▸ **Task prompt**: Each line from the start of the data below through the one containing "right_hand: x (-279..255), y" must be reproduced exactly.

Items from a dataset
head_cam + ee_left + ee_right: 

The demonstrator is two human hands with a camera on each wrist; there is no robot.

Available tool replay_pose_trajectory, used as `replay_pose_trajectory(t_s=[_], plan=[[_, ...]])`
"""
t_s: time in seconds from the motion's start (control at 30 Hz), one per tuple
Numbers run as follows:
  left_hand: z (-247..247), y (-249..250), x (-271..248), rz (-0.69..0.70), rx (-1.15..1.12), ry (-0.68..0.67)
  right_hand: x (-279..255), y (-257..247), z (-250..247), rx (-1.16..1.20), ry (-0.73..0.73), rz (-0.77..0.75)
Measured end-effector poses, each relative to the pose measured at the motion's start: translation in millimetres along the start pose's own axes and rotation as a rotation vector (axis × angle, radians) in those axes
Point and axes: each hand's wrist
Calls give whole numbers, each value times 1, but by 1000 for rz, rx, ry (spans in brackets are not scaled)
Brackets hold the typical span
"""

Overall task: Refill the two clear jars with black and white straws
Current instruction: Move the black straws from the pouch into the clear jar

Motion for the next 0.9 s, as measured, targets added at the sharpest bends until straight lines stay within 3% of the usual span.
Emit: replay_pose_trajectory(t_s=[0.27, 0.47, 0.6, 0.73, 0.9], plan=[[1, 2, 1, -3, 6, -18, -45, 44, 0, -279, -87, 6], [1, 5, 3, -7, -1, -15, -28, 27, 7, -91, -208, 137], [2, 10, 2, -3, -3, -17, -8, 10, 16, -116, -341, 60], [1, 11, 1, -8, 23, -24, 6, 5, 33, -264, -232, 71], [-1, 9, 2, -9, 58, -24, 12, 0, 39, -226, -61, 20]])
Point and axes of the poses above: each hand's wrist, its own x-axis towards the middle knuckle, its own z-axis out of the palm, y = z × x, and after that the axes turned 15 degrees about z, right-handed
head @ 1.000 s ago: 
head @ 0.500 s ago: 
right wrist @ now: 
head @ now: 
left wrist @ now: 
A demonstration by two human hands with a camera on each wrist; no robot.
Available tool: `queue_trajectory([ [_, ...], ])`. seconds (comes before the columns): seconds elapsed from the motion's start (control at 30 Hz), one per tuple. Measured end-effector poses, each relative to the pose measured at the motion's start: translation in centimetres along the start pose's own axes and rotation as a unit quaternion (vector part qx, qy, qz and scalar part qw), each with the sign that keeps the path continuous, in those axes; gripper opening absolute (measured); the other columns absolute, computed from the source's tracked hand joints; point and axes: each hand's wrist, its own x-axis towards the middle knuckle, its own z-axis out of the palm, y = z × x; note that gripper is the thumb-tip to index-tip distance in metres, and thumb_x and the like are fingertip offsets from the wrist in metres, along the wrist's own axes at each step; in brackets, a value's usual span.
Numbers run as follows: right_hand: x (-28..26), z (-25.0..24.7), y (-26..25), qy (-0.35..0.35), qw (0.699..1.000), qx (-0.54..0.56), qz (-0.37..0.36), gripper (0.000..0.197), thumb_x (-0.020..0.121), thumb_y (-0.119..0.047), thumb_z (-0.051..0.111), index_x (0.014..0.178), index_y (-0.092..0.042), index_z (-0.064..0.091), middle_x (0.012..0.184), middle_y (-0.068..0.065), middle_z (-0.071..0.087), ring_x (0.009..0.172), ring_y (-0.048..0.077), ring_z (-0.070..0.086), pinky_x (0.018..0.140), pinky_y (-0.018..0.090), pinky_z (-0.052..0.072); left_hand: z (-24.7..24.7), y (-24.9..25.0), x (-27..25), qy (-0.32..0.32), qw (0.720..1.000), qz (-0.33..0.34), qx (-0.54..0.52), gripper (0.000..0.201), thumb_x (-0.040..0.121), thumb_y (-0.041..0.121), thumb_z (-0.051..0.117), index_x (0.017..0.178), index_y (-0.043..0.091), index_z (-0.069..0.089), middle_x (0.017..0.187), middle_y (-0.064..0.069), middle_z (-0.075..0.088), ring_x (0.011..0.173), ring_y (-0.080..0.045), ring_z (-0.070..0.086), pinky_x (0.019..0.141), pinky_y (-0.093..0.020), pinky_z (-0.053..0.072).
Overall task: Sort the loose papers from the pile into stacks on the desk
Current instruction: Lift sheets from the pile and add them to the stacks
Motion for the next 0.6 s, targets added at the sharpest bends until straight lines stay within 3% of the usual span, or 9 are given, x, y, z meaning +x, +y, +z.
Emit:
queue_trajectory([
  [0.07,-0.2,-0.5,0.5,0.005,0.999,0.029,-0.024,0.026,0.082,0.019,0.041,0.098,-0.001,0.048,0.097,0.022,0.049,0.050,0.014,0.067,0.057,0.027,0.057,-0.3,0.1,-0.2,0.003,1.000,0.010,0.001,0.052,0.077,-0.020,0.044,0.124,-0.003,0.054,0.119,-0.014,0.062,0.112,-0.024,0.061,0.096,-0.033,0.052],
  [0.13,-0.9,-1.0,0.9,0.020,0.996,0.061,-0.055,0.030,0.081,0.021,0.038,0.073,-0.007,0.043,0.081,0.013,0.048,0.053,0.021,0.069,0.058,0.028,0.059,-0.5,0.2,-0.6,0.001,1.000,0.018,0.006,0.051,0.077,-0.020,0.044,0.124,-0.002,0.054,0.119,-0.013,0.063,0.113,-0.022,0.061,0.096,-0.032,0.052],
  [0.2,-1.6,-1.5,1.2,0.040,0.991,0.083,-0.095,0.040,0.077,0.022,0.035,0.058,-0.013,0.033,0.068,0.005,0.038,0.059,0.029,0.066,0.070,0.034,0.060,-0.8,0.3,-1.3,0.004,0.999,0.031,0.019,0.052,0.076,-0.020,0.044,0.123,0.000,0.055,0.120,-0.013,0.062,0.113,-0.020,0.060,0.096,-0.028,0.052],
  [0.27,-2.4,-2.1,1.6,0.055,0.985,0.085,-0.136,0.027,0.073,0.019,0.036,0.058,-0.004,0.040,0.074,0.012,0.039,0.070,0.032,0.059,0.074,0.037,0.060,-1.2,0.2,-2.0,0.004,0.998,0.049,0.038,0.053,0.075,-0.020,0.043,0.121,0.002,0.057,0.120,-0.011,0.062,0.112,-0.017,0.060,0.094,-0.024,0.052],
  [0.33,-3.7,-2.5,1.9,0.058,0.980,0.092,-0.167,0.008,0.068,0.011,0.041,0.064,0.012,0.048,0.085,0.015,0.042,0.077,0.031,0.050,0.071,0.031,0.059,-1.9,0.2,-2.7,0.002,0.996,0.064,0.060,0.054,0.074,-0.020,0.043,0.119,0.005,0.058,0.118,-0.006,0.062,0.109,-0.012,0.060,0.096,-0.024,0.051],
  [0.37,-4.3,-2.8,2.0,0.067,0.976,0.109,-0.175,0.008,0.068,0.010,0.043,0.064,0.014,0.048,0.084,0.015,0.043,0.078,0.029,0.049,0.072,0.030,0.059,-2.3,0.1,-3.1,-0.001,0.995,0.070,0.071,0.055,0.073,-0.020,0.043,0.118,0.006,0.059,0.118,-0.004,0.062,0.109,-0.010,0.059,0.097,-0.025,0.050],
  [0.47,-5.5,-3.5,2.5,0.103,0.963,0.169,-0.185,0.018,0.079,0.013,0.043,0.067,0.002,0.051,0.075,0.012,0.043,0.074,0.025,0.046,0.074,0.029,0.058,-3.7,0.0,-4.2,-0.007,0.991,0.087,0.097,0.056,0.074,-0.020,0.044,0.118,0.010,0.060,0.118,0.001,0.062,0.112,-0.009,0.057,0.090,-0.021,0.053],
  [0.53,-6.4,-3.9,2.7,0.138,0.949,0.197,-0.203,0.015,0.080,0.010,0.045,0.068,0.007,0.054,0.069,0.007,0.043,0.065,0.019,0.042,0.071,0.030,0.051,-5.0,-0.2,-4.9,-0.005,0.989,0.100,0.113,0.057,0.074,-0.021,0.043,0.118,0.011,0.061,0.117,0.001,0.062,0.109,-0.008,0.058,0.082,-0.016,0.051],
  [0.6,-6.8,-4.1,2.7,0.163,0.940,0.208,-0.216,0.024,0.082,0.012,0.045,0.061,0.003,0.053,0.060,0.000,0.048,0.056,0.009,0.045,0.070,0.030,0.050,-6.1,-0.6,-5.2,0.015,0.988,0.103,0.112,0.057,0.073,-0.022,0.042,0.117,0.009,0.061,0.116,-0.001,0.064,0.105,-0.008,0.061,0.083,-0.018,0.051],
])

▸ **Response**:
head_cam + ee_left + ee_right: 

The demonstrator is two human hands with a camera on each wrist; there is no robot.

Available tool replay_pose_trajectory, used as `replay_pose_trajectory(t_s=[_], plan=[[_, ...]])`
"""
t_s: time in seconds from the motion's start (control at 30 Hz), one per tuple
Numbers run as follows:
  left_hand: z (-247..247), y (-249..250), x (-271..248), rz (-0.69..0.70), rx (-1.15..1.12), ry (-0.68..0.67)
  right_hand: x (-279..255), y (-257..247), z (-250..247), rx (-1.16..1.20), ry (-0.73..0.73), rz (-0.77..0.75)

With that, the answer is finished.